Extract exactly and only the lines of the data below, starting at the line with "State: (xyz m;" and stopping after the final line.

*** Opening of Information provided ***

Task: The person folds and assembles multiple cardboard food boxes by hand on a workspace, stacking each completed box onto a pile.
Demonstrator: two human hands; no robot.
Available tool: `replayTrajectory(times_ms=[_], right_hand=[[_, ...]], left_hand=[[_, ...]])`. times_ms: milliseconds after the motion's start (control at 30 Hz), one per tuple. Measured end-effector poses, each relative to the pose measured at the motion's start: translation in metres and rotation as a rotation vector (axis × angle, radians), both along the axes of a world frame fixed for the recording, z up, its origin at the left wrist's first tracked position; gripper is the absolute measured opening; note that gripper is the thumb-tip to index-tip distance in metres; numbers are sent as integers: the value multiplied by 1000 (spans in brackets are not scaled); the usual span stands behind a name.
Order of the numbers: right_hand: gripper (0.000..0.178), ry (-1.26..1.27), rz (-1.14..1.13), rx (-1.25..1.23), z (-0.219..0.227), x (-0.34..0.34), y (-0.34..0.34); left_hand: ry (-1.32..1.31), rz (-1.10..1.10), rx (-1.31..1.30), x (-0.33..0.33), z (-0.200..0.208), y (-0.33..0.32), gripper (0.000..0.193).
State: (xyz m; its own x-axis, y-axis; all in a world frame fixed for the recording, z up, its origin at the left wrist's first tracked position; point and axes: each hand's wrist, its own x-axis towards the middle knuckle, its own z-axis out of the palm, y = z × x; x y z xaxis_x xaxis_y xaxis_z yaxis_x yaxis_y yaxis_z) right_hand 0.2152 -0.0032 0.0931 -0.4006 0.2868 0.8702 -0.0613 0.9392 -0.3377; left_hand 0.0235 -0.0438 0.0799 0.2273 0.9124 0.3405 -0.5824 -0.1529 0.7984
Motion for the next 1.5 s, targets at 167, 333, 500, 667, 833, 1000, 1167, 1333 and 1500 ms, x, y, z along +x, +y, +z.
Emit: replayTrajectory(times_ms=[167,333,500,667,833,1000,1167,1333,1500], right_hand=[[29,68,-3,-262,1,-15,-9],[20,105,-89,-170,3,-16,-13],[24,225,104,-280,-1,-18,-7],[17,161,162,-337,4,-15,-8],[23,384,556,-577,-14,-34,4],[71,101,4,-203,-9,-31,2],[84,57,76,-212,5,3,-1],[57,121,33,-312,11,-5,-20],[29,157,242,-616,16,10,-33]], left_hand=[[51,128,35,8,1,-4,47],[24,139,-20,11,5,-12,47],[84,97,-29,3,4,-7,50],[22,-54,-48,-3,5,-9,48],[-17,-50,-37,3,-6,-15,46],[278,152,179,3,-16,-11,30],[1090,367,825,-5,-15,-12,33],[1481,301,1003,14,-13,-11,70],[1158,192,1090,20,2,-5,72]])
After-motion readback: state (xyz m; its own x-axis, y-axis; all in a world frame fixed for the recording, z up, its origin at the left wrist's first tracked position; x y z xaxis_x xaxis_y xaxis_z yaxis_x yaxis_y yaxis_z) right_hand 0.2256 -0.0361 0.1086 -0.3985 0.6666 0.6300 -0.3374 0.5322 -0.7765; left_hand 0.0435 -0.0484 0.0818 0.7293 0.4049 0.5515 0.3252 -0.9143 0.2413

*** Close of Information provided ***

(Output of the task):
State: (xyz m; its own x-axis, y-axis; all in a world frame fixed for the recording, z up, its origin at the left wrist's first tracked position; point and axes: each hand's wrist, its own x-axis towards the middle knuckle, its own z-axis out of the palm, y = z × x; x y z xaxis_x xaxis_y xaxis_z yaxis_x yaxis_y yaxis_z) right_hand 0.2152 -0.0032 0.0931 -0.4006 0.2868 0.8702 -0.0613 0.9392 -0.3377; left_hand 0.0235 -0.0438 0.0799 0.2273 0.9124 0.3405 -0.5824 -0.1529 0.7984
Motion for the next 1.5 s, targets at 167, 333, 500, 667, 833, 1000, 1167, 1333 and 1500 ms, x, y, z along +x, +y, +z.
Emit: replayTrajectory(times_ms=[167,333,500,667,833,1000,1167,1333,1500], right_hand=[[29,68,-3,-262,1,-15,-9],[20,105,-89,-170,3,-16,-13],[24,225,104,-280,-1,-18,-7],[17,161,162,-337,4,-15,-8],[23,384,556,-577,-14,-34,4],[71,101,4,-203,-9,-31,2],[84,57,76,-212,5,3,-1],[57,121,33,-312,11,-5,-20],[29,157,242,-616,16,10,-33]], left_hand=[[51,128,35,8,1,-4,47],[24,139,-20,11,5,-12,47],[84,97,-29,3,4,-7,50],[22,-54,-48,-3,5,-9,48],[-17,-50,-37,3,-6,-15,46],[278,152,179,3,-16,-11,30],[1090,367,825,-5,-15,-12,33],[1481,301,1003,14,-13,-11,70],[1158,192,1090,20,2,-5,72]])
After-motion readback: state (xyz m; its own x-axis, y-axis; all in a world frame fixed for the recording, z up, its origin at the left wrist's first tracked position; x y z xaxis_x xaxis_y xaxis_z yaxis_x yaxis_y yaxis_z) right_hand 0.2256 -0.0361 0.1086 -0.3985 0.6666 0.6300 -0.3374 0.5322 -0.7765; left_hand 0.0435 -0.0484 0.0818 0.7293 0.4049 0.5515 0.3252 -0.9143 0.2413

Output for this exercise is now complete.